Un fonds acquis pour 9 millions d'euros
L'acquisition, réalisée pour 9 millions d'euros avec le soutien des mécènes Hermès et CIC, réunit un ensemble considérable réparti dans quelque 225 boîtes d'archives : manuscrits, correspondance, articles et photographies, détaille ActuaLitté.
La pièce maîtresse est le manuscrit de « L'Étranger », le seul manuscrit de travail connu de ce roman paru en 1942, devenu depuis un classique lu et étudié dans le monde entier. Le fonds rassemble aussi carnets, journaux et une abondante correspondance, autant de traces qui permettent d'entrer dans la fabrique de l'œuvre.
Des faux papiers de la Résistance
Au-delà de la littérature, le fonds conserve des documents liés à l'engagement de Camus, notamment de la période clandestine : le quotidien Le Monde évoque ainsi la présence de faux papiers, souvenirs de l'époque où l'écrivain participait à la Résistance et animait le journal Combat à la Libération.

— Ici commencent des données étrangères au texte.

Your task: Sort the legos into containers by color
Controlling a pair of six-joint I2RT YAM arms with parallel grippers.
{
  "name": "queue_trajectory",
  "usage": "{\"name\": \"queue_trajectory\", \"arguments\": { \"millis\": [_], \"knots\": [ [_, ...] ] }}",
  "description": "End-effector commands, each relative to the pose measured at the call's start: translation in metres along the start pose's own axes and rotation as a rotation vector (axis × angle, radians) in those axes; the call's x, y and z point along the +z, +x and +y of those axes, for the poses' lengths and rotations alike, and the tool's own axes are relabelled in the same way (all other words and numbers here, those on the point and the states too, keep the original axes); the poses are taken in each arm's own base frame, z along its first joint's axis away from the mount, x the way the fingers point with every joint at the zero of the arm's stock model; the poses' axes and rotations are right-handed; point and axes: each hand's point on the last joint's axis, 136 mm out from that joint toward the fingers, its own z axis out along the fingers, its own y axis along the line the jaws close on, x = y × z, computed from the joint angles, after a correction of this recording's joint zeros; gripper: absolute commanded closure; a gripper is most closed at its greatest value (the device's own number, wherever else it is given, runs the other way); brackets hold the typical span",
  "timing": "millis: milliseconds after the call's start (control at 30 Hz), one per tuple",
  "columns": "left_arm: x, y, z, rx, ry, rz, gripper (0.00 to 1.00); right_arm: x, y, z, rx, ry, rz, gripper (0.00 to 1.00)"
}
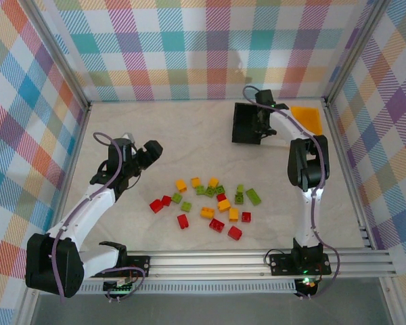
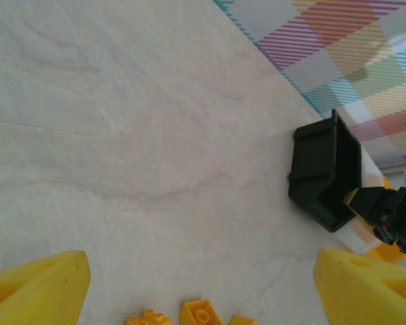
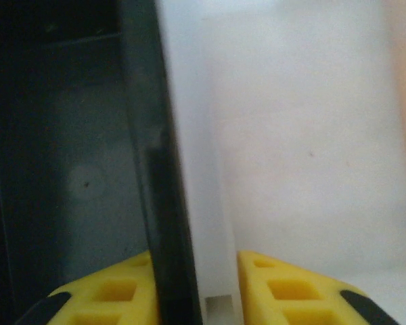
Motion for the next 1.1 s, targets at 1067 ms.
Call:
{"name": "queue_trajectory", "arguments": {
  "millis": [1067],
  "knots": [
    [-0.085,-0.021,0.011,0.003,-0.114,-0.168,0.13,-0.078,0.125,0.194,-0.17,0.021,0.048,1.0]
  ]
}}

Ces pièces rappellent que l'auteur de La Peste n'était pas seulement un penseur de l'absurde et de la révolte, mais aussi un homme profondément engagé dans les combats de son temps.
Du dépôt d'Aix à la BNF
Une partie de ces archives était déjà accessible : depuis 2000, un ensemble de documents avait été déposé par la famille à la médiathèque Méjanes, à Aix-en-Provence, ville chère à l'écrivain. Le reste demeurait dans le cercle familial. En rejoignant la BNF, l'ensemble se trouve désormais réuni au sein d'une grande institution nationale, garante de sa conservation et de son accès aux chercheurs.

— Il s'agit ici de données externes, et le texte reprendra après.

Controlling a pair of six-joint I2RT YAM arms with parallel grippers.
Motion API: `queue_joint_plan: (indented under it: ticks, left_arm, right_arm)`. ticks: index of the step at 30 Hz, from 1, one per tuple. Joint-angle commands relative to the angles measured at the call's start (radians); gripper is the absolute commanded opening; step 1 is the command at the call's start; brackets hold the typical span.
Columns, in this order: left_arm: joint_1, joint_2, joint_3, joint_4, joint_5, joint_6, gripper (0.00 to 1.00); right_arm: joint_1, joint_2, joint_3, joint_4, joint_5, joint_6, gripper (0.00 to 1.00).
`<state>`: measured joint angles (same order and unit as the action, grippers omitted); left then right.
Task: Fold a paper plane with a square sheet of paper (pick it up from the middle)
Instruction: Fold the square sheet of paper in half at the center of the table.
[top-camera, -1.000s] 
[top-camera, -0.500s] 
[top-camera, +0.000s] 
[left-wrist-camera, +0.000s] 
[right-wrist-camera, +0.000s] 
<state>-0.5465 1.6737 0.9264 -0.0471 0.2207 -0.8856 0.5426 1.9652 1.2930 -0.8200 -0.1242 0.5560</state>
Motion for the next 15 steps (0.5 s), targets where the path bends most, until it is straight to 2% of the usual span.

Camus, une œuvre toujours vivante
Prix Nobel de littérature en 1957, mort prématurément dans un accident de voiture en janvier 1960, Albert Camus laisse une œuvre dense, de L'Étranger à La Chute, en passant par La Peste et le roman inachevé Le Premier Homme. Son entrée dans les collections de la BNF ouvre un immense chantier pour les chercheurs, et promet de nouvelles lectures d'un écrivain qui n'a jamais cessé de parler à ses lecteurs.